Table of Contents
#Introduction#
This howto will show you how to develop your own dataflow and operator. You will then learn how to submit your dataflow to Scribengin to be run.
#Sample code# You can find sample code in the Scribengin package com.neverwinterdp.scribengin.dataflow.example.*. The code comes complete with unit tests and full comments.
#A Simple Dataflow
##Overview## In order to create a dataflow you need to prepare your sources and sinks, have data in the source, understand your data structure, and decide how to transform the data.
- Create a DataStreamOperator
- Dataflows split the movement of data into streams for better performance and concurrency
- An Operator handles moving data from an input to an output
- An Operator is made up of multiple DataStreamOperators. Each DataStreamOperator handles a stream of data.
- A DataStreamOperator can have any arbitrary logic to move, filter, or enhance the data.
- Create a DataflowSubmitter
- Once your DataStreamOperator is defined, we'll need to define what our dataflow looks like.
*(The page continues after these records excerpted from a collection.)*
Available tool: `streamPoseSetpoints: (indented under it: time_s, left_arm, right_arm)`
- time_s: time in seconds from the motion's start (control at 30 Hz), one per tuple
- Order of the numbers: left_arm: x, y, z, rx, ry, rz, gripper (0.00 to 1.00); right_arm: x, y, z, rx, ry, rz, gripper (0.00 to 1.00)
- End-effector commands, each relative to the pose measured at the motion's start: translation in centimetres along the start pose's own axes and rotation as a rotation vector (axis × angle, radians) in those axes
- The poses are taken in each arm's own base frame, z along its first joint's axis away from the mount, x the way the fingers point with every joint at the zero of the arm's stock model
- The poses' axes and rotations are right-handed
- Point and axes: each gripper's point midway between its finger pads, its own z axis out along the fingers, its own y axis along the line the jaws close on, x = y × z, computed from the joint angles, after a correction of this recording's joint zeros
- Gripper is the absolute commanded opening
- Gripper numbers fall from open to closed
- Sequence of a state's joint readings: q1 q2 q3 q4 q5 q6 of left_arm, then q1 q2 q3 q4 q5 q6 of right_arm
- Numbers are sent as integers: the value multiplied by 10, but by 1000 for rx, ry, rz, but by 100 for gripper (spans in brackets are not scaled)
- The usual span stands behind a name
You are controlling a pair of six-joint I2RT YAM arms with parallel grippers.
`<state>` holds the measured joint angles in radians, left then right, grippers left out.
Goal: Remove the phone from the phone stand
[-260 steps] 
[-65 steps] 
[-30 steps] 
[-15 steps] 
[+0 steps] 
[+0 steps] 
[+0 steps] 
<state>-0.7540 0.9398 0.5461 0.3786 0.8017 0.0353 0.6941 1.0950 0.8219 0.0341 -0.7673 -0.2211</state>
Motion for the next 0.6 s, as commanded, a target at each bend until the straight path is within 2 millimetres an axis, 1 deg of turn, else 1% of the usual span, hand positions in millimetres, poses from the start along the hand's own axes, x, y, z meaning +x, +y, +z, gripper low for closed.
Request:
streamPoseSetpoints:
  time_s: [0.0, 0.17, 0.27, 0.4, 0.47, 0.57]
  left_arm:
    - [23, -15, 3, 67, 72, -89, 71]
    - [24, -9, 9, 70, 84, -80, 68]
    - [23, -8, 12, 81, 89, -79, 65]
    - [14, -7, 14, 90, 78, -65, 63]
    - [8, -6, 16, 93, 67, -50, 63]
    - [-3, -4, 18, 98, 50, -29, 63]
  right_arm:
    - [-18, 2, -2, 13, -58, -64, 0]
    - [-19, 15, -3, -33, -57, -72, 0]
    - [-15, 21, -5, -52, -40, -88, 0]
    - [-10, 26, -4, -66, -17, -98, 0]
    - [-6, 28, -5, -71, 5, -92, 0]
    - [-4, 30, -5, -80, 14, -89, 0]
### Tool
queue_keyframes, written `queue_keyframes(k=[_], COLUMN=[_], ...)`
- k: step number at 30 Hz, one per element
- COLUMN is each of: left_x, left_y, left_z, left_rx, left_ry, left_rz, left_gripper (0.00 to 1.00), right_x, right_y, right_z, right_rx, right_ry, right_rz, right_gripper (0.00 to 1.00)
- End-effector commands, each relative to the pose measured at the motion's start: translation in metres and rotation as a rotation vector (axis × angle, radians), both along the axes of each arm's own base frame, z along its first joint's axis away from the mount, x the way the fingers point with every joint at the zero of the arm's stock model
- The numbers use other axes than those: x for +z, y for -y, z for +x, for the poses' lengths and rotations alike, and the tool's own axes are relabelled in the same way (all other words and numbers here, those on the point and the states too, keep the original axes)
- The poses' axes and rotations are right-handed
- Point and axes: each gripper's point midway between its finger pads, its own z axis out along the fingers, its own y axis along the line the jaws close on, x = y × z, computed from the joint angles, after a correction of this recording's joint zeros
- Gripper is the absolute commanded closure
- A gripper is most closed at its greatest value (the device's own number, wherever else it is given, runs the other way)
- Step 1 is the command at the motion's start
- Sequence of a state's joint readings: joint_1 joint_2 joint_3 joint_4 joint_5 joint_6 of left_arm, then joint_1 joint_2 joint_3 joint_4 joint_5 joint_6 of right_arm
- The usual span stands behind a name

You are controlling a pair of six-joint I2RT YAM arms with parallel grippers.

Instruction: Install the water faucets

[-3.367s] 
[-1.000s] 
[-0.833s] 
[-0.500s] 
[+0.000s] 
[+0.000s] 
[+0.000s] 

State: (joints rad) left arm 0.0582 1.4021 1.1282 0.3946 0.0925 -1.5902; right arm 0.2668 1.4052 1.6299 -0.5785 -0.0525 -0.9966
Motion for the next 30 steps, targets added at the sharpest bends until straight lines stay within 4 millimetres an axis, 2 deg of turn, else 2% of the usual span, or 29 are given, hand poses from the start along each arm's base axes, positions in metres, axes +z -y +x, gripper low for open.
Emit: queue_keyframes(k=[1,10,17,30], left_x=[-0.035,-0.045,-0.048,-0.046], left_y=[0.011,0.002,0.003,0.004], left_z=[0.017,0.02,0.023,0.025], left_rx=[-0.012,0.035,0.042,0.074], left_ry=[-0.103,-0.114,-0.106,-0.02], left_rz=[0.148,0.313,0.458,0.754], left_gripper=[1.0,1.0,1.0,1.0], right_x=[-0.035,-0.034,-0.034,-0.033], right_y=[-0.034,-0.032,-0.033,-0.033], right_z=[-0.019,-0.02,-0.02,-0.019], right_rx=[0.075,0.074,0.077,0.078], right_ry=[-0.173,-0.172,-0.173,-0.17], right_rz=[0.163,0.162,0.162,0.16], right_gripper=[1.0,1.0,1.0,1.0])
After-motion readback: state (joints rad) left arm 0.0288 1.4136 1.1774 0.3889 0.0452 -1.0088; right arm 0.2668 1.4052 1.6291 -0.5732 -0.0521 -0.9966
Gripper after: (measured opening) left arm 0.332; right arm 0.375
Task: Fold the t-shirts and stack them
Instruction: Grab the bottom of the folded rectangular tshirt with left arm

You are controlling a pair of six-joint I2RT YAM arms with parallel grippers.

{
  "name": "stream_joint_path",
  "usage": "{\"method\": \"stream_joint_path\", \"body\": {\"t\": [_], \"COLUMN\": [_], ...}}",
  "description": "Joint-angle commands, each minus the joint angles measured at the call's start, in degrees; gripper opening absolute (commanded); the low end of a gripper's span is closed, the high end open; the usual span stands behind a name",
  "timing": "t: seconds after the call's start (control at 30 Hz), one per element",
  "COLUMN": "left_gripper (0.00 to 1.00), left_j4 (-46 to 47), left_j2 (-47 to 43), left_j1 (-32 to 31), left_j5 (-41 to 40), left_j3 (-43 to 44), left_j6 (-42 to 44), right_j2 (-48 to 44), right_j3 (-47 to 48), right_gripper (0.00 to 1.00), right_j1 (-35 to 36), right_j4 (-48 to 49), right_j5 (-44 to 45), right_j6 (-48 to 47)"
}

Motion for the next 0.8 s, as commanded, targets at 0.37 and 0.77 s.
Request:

- We need to define what the source of data is, which DataStreamOperator to use, and where the data ends up at
- Create a unit test
- Its much easier to run testing locally before you try deploying to a cluster
- Launch for real!
##Creating a Simple DataStreamOperator
Our simple DataStreamOperator only takes in the record, and immediately writes it back out to any and all sinks.
package com.neverwinterdp.scribengin.dataflow.example.simple;
import java.util.Set;
import com.neverwinterdp.message.Message;
import com.neverwinterdp.scribengin.dataflow.DataStreamOperator;
import com.neverwinterdp.scribengin.dataflow.DataStreamOperatorContext;
//You must extend DataStreamOperator
public class SimpleDataStreamOperator extends DataStreamOperator{
//You must override the process() method
@Override
public void process(DataStreamOperatorContext ctx, Message record)
throws Exception {
//Get all sinks
Set<String> sink = ctx.getAvailableOutputs();
//For each sink, write the record
for(String selSink : sink) {
ctx.write(selSink, record);
}
}
}##Create a Simple DataflowSubmitter
Our DataflowSubmitter is where we configure out Dataflow. We need configure things like how many workers Scribengin will allocate, where our sources and sinks are, and which DataStreamOperator to use.
Our simple dataflow will do some extra things that are only for the sake of an example. This program's main, when launched, will:
- Configure the dataflow
- Fill a Kafka Topic with data
- Launch our dataflow
- Then validate all the data made it through successfully
A real dataflow won't be producing its own data for it to consume, but for the sake of succinctness, we've included it here.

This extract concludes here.